PROBLEM DETAILS >> Leave out the pictures and copy the remaining records exactly.

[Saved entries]
──────

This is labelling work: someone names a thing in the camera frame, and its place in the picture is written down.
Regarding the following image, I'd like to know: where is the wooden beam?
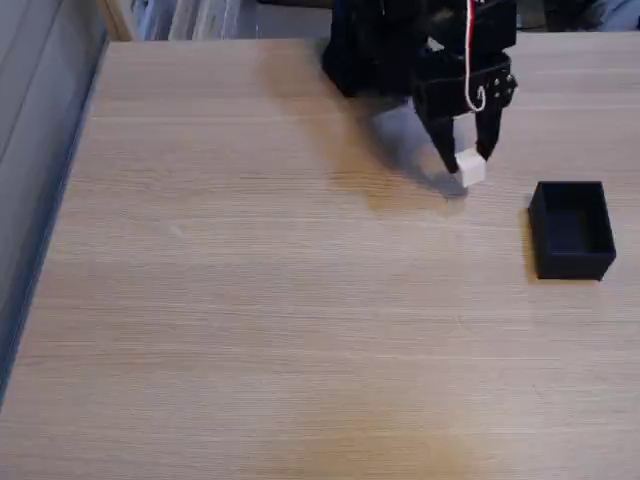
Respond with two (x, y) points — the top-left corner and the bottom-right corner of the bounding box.
(96, 0), (134, 44)

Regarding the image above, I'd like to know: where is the white and red cable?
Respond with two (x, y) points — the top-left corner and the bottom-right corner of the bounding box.
(462, 0), (489, 113)

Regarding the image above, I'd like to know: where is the blue cloth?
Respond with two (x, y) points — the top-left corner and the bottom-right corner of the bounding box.
(594, 0), (640, 32)

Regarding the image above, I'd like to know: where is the white cube block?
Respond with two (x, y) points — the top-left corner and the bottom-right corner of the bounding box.
(454, 148), (488, 189)

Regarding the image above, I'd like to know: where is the pale folded fabric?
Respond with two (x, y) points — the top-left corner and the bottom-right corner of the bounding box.
(134, 0), (261, 42)

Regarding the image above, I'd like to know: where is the black open box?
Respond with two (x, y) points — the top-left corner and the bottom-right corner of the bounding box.
(527, 180), (618, 282)

──────

ANSWER SECTION >>
This is labelling work: someone names a thing in the camera frame, and its place in the picture is written down.
Regarding the following image, I'd like to know: where is the wooden beam?
Respond with two (x, y) points — the top-left corner and the bottom-right corner of the bounding box.
(96, 0), (134, 44)

Regarding the image above, I'd like to know: where is the white and red cable?
Respond with two (x, y) points — the top-left corner and the bottom-right corner of the bounding box.
(462, 0), (489, 113)

Regarding the image above, I'd like to know: where is the blue cloth?
Respond with two (x, y) points — the top-left corner and the bottom-right corner of the bounding box.
(594, 0), (640, 32)

Regarding the image above, I'd like to know: where is the white cube block?
Respond with two (x, y) points — the top-left corner and the bottom-right corner of the bounding box.
(454, 148), (488, 189)

Regarding the image above, I'd like to know: where is the pale folded fabric?
Respond with two (x, y) points — the top-left corner and the bottom-right corner of the bounding box.
(134, 0), (261, 42)

Regarding the image above, I'd like to know: where is the black open box?
Respond with two (x, y) points — the top-left corner and the bottom-right corner of the bounding box.
(527, 180), (618, 282)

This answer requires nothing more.